Sometimes I attempt to draw my father’s experience and theirs closer. I ask how many children they have. “Be careful,” I advise. “Keep your partition up. You never know.”
One cold winter night, while heading back to my mother’s after a late movie, when I got into a cab I quickly realized from the driver’s accent and music choices that he was Haitian. He had seemed somewhat hesitant to pick me up and even more reluctant to drive me after I told him my mother's address in East Flatbush, a mostly Carribean section of Brooklyn. But after looking me over, and observing me blow hot breath into my frozen hands, he decided to take me on one condition: that I pay first. It was the kind of thing my father would never do, no matter how much it might have protected him. On the other end of such a transaction was a person’s dignity. With no other cab in sight, I didn’t storm off but simply asked, “Why?”
“You might run,” he said in a sad deep voice.
“Why would I do that?”
“Leaving our homelands does good things to us, but also very bad things,” he cryptically replied.
I paid him up front and made a conscious choice to remain quiet for the rest of the ride. But somehow having the money transaction out of the way had warmed him and made him downright talkative. He told me the story of a woman who kept getting robbed by a masked thief in the elevator of the apartment building where she lived. One day she decided to carry some red paint, which she threw in her robber’s face. The woman was stunned when the thief removed the mask and revealed that it was in fact her own daughter.
I had heard different versions of that story from my father. A young man had led some school pals to five thousand dollars his mother was hiding in her mattress and in a struggle for the money the mother had been shot. A father had killed his only daughter when she and her friends had carried out a break-in at the family’s furniture shop. These were the cautionary tales of what our new homeland could turn us into, stories sworn to be true by every person who recited them and passed them along, as if tellers had been eyewitnesses, present in the bedroom, in the furniture shop, in the elevator, at the wake. These stories were meant to illustrate a fragment of what we had lost in migrating, but they also illustrated what we had gained: new narratives, touching and frightening both.

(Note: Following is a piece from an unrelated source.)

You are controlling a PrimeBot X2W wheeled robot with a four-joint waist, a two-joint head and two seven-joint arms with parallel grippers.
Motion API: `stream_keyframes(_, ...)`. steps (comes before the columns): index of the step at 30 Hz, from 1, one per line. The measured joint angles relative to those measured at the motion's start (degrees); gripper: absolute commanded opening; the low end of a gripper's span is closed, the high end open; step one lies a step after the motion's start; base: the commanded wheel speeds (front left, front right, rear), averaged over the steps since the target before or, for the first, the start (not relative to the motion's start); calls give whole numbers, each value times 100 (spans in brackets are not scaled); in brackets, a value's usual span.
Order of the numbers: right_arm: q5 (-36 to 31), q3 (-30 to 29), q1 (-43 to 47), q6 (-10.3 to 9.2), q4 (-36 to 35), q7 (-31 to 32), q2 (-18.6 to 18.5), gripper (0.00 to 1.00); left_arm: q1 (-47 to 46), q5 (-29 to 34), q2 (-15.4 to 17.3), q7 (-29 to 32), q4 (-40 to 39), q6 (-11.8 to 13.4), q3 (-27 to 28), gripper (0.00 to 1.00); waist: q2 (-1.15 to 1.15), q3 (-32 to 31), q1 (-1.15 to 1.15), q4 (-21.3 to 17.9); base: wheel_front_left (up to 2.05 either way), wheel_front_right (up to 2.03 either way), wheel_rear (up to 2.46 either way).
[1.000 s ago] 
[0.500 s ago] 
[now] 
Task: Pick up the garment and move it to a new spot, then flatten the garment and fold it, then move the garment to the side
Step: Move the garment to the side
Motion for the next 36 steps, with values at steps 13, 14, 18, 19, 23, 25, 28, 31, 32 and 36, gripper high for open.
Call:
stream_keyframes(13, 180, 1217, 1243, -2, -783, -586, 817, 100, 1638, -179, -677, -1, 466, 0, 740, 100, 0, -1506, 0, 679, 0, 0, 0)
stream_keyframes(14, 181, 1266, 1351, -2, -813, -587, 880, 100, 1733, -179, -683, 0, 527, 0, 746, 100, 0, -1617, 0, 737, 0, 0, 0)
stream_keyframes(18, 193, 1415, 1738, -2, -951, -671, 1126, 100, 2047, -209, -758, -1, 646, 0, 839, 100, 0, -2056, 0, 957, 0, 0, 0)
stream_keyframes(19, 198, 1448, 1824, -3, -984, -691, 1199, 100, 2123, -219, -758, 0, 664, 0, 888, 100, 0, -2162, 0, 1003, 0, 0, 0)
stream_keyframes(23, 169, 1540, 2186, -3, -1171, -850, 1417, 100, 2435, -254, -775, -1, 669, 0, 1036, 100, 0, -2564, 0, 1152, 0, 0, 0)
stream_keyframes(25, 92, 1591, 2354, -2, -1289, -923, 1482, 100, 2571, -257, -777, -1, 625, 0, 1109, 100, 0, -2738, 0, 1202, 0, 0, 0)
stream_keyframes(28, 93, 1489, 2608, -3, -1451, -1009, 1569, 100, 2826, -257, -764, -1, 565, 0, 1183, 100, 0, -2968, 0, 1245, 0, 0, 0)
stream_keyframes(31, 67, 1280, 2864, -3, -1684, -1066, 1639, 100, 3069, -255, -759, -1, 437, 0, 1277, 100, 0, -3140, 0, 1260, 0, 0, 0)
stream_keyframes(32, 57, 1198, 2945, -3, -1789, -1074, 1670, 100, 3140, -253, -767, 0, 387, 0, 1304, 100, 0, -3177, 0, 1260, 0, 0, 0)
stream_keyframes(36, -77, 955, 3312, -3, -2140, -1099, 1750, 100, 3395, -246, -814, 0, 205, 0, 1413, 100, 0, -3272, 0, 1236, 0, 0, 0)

Whenever I hear these types of stories, I feel the same sense of sadness and awe I often feel during these sought-after taxicab conversations with my father's former colleagues, fellow urban nomads, reciters, and ambient voyagers. Whether crossing real or imaginary borders, speeding across bridges that feel like the edge of the world, I realize that I am always looking for others with whom to share a common and fragile grasp on “home.” For even as we craft these nascent mythologies, masked as cautionary tales, most of us still remain—as my Nigerian friend told me—owners of one fragile heart.
Edwidge Danticat is a novelist and essayist. Her most recent book is Create Dangerously: The Immigrant Artist at Work (2010), a collection of essays. She has also edited two anthologies of writings on Haiti, one of which, Haiti Noir (2010), was reviewed in sx salon 3. Danticat received a MacArthur fellowship in 2009.